The problem: Where does the word "Kindly" occur in the entries below? Copy every line that has it.

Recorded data

---*---

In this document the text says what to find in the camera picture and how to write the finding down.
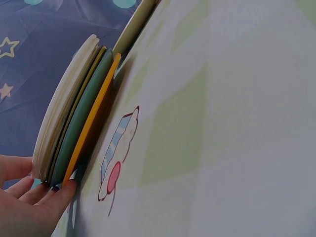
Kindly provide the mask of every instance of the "white star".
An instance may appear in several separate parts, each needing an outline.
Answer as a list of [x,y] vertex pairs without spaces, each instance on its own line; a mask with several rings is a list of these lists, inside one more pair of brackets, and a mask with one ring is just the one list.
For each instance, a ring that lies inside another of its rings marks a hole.
[[1,53],[1,49],[0,49],[0,58],[4,57],[4,56],[8,56],[10,58],[14,57],[14,48],[18,45],[20,41],[10,41],[8,37],[5,37],[2,44],[0,44],[0,48],[2,48],[4,46],[5,43],[12,45],[10,48],[10,52],[4,52]]
[[4,97],[11,97],[10,91],[13,89],[13,86],[8,86],[6,83],[4,84],[3,88],[0,89],[0,93],[1,93],[1,100]]

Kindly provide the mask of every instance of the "hand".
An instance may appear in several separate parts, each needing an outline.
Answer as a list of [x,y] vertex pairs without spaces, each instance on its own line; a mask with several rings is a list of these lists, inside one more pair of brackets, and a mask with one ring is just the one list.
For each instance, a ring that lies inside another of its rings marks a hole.
[[[0,236],[49,237],[72,200],[75,181],[69,181],[61,190],[50,190],[47,184],[30,190],[34,179],[31,172],[32,158],[0,155]],[[21,179],[3,190],[6,180]]]

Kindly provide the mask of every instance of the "pink balloon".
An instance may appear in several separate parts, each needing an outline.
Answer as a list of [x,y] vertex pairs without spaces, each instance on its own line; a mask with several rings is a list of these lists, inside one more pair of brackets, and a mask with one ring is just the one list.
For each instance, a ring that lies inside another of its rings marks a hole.
[[107,194],[110,194],[114,189],[115,185],[117,183],[117,180],[119,178],[119,172],[120,172],[120,162],[116,162],[114,165],[111,174],[109,176],[108,186],[107,186]]

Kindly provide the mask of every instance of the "fabric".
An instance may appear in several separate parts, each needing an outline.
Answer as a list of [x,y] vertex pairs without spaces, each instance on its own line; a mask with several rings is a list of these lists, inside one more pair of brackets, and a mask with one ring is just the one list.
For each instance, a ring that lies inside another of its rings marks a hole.
[[113,47],[140,2],[0,0],[0,154],[33,154],[73,55],[91,34]]
[[55,236],[314,236],[315,12],[162,0]]

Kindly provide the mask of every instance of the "striped drawing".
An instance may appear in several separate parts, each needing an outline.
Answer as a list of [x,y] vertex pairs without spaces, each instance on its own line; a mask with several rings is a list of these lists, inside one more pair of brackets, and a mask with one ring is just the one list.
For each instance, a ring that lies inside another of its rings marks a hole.
[[121,166],[124,163],[130,143],[132,142],[138,126],[139,107],[120,120],[118,127],[112,137],[109,147],[105,153],[100,171],[100,189],[98,201],[104,201],[107,196],[112,195],[111,213],[115,198],[116,182],[119,178]]

---*---

Solution for this problem:
Kindly provide the mask of every instance of the "white star".
Kindly provide the mask of every instance of the "hand".
Kindly provide the mask of every instance of the "pink balloon".
Kindly provide the mask of every instance of the "fabric".
Kindly provide the mask of every instance of the "striped drawing".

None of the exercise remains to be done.